The book also frames art as an active and evolving phenomenon that is both engaged with everyday life and deserving of special attention and contemplation. Filled with artists’ quotes and thought-provoking questions, “Breaking the Rules” brings often complex and “difficult” works of art to appealing and resonant life.
For example, the text that accompanies Charles Ray’s “No” -- a photograph of a mannequin the artist made in his own likeness -- describes how Ray was inspired to create the doppelgänger by a feud he had with his boss, and that in doing so he followed the Sears standard manual for mannequin design. The account concludes with a concise statement of intent: “As an artist he wants to puzzle viewers and challenge their perceptions of what is real.”

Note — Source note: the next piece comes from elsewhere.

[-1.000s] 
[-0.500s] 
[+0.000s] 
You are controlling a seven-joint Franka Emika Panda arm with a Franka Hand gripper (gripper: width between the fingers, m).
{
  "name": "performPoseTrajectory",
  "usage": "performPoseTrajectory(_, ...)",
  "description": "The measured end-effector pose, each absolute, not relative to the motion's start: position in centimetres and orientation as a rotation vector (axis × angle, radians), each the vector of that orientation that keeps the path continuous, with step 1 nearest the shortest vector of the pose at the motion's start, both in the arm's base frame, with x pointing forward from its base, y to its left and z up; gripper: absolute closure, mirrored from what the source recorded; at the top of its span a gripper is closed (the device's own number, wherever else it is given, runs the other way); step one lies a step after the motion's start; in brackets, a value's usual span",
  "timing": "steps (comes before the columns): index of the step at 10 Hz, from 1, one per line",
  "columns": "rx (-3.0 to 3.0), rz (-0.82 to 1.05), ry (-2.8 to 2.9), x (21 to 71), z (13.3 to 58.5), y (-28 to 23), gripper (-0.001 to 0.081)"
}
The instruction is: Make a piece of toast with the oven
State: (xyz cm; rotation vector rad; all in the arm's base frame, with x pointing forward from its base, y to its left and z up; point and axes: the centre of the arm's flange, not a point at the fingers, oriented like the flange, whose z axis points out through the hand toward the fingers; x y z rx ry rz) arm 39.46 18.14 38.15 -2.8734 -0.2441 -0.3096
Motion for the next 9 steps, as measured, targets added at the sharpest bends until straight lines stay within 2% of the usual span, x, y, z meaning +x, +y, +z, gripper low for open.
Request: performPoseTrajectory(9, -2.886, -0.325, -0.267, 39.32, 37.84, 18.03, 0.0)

Written by award-winning children’s author Susan Goldman Rubin, the straightforward text on Ray reveals that art can spring from everyday experience; that it may adopt industrial processes and encourage viewers to see the world from a different perspective. Not bad for four paragraphs.

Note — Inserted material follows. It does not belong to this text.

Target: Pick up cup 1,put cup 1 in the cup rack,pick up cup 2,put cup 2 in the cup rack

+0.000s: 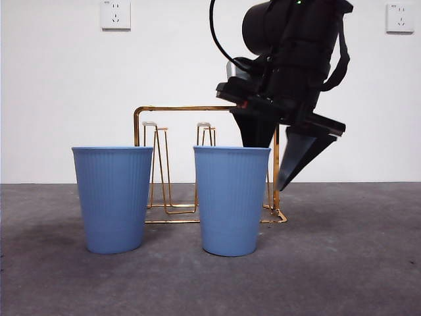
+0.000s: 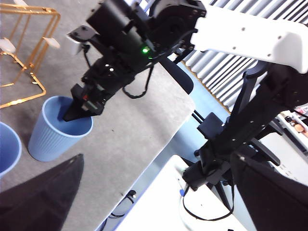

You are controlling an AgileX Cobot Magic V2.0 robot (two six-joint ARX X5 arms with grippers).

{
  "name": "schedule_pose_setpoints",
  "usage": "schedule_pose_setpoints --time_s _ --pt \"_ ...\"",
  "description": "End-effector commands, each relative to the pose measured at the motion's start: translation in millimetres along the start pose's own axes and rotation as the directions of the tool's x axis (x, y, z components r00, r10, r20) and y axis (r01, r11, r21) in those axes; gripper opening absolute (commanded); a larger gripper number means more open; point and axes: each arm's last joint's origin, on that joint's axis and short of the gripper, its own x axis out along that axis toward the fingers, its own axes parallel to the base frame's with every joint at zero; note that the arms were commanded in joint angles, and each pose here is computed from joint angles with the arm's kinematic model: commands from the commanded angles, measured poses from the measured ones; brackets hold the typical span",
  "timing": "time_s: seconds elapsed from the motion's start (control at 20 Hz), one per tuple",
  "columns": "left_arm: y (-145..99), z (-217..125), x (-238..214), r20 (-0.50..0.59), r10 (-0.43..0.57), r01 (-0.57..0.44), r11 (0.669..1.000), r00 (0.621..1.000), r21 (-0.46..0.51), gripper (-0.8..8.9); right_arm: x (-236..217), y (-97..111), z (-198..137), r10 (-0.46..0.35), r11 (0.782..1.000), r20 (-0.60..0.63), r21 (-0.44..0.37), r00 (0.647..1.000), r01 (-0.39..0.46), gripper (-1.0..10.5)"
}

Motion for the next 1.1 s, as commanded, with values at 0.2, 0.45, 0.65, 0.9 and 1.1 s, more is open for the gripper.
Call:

Other featured artists are both familiar (Barbara Kruger, Chris Burden, Jean-Michel Basquiat) and unexpected (early feminist Atsuko Tanaka, Mexican conceptualist Damian Ortega and German photographer Thomas Demand). Refreshingly, there is not a Warhol or Lichtenstein in sight. To the book’s credit, the selected pieces seem to have been chosen not for their art historical importance but for their ability to appeal to a young audience and connect with real-life issues.
The works are presented one at a time, which encourages focused looking, but are also skillfully arranged in subtle, unmarked thematic sequences. Claes Oldenburg’s consumer items are followed by Andreas Gursky’s photo mural of a 99-cent store, which leads to a Felix Gonzalez-Torres candy spill and Ed Ruscha’s “Chocolate Room,” a chamber lined in chocolate-dipped paper. The sequence not only allows attentive readers to make connections between disparate works, it forms a mini-treatise on consumerism, generosity and indulgence.
These connections are reinforced by James Allen’s inviting graphic design. The book’s pages resemble a series of colored gels, so that each work appears on a two-page spread in a bright solid that overlaps at the edges with different colors from the previous and following pages. The overall effect is of a rainbow, a nice metaphor for the amorphous field of contemporary art.
My only quibble is that the book claims contemporary art can be “anything artists imagine,” yet its examples are drawn chiefly from painting, photography, drawing and sculpture. Forms that more closely resemble our ever-morphing reality, such as video or performance, are given short shrift.
But it is a thoughtful, well-researched and kid-friendly introduction to the often baffling complexity of contemporary art.